### WHAT THIS TASK INVOLVES
Every line of the data below is to be given again as it appears, with the images removed.

### DATA PROVIDED
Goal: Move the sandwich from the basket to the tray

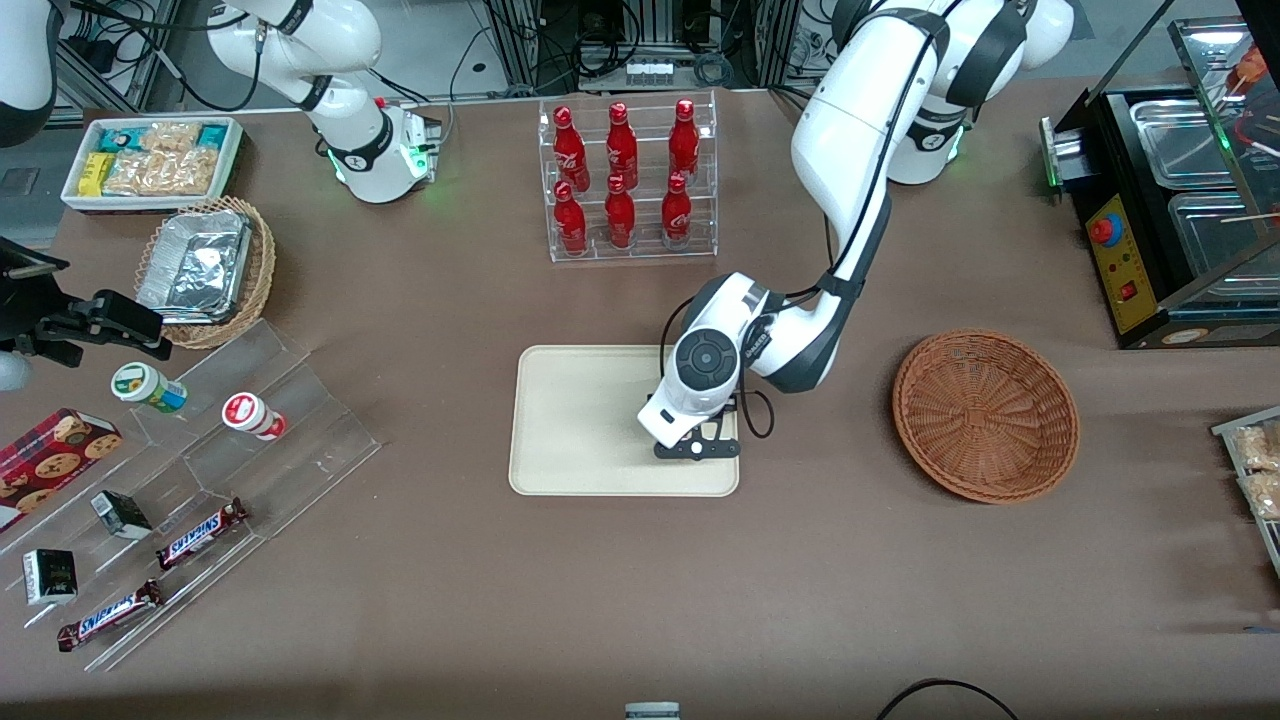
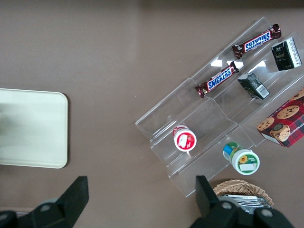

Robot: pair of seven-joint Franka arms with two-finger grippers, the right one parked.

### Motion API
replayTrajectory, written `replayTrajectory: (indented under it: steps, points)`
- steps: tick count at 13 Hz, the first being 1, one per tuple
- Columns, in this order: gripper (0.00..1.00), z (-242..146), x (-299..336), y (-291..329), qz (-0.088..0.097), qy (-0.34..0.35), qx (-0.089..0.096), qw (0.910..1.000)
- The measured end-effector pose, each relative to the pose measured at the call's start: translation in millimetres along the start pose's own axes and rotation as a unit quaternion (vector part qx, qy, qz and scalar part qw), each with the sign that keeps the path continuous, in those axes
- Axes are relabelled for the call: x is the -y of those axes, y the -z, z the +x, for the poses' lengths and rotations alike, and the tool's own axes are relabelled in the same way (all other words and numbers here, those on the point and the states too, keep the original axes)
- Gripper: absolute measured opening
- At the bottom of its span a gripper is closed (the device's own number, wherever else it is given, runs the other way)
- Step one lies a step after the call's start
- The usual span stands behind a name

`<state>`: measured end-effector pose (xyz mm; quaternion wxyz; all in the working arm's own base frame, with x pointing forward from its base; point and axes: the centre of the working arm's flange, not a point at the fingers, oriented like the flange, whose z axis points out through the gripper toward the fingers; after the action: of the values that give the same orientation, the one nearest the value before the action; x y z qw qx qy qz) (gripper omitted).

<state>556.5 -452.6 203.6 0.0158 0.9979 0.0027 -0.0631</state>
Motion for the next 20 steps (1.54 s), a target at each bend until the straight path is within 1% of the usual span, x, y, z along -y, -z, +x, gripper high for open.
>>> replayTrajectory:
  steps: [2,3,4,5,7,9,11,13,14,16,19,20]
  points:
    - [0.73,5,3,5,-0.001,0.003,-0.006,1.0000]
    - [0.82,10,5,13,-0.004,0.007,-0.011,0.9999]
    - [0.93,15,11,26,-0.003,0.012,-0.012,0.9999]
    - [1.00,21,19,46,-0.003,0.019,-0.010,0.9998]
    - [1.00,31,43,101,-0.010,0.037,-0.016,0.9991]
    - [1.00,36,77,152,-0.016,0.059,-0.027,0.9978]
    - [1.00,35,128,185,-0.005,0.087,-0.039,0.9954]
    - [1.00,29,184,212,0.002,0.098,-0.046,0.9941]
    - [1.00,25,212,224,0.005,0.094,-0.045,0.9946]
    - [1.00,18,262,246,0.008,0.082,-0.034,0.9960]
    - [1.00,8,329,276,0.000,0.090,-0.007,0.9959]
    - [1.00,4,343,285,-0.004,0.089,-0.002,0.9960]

### WRITTEN RESPONSE
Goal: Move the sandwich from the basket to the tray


Robot: pair of seven-joint Franka arms with two-finger grippers, the right one parked.

### Motion API
replayTrajectory, written `replayTrajectory: (indented under it: steps, points)`
- steps: tick count at 13 Hz, the first being 1, one per tuple
- Columns, in this order: gripper (0.00..1.00), z (-242..146), x (-299..336), y (-291..329), qz (-0.088..0.097), qy (-0.34..0.35), qx (-0.089..0.096), qw (0.910..1.000)
- The measured end-effector pose, each relative to the pose measured at the call's start: translation in millimetres along the start pose's own axes and rotation as a unit quaternion (vector part qx, qy, qz and scalar part qw), each with the sign that keeps the path continuous, in those axes
- Axes are relabelled for the call: x is the -y of those axes, y the -z, z the +x, for the poses' lengths and rotations alike, and the tool's own axes are relabelled in the same way (all other words and numbers here, those on the point and the states too, keep the original axes)
- Gripper: absolute measured opening
- At the bottom of its span a gripper is closed (the device's own number, wherever else it is given, runs the other way)
- Step one lies a step after the call's start
- The usual span stands behind a name

`<state>`: measured end-effector pose (xyz mm; quaternion wxyz; all in the working arm's own base frame, with x pointing forward from its base; point and axes: the centre of the working arm's flange, not a point at the fingers, oriented like the flange, whose z axis points out through the gripper toward the fingers; after the action: of the values that give the same orientation, the one nearest the value before the action; x y z qw qx qy qz) (gripper omitted).

<state>556.5 -452.6 203.6 0.0158 0.9979 0.0027 -0.0631</state>
Motion for the next 20 steps (1.54 s), a target at each bend until the straight path is within 1% of the usual span, x, y, z along -y, -z, +x, gripper high for open.
>>> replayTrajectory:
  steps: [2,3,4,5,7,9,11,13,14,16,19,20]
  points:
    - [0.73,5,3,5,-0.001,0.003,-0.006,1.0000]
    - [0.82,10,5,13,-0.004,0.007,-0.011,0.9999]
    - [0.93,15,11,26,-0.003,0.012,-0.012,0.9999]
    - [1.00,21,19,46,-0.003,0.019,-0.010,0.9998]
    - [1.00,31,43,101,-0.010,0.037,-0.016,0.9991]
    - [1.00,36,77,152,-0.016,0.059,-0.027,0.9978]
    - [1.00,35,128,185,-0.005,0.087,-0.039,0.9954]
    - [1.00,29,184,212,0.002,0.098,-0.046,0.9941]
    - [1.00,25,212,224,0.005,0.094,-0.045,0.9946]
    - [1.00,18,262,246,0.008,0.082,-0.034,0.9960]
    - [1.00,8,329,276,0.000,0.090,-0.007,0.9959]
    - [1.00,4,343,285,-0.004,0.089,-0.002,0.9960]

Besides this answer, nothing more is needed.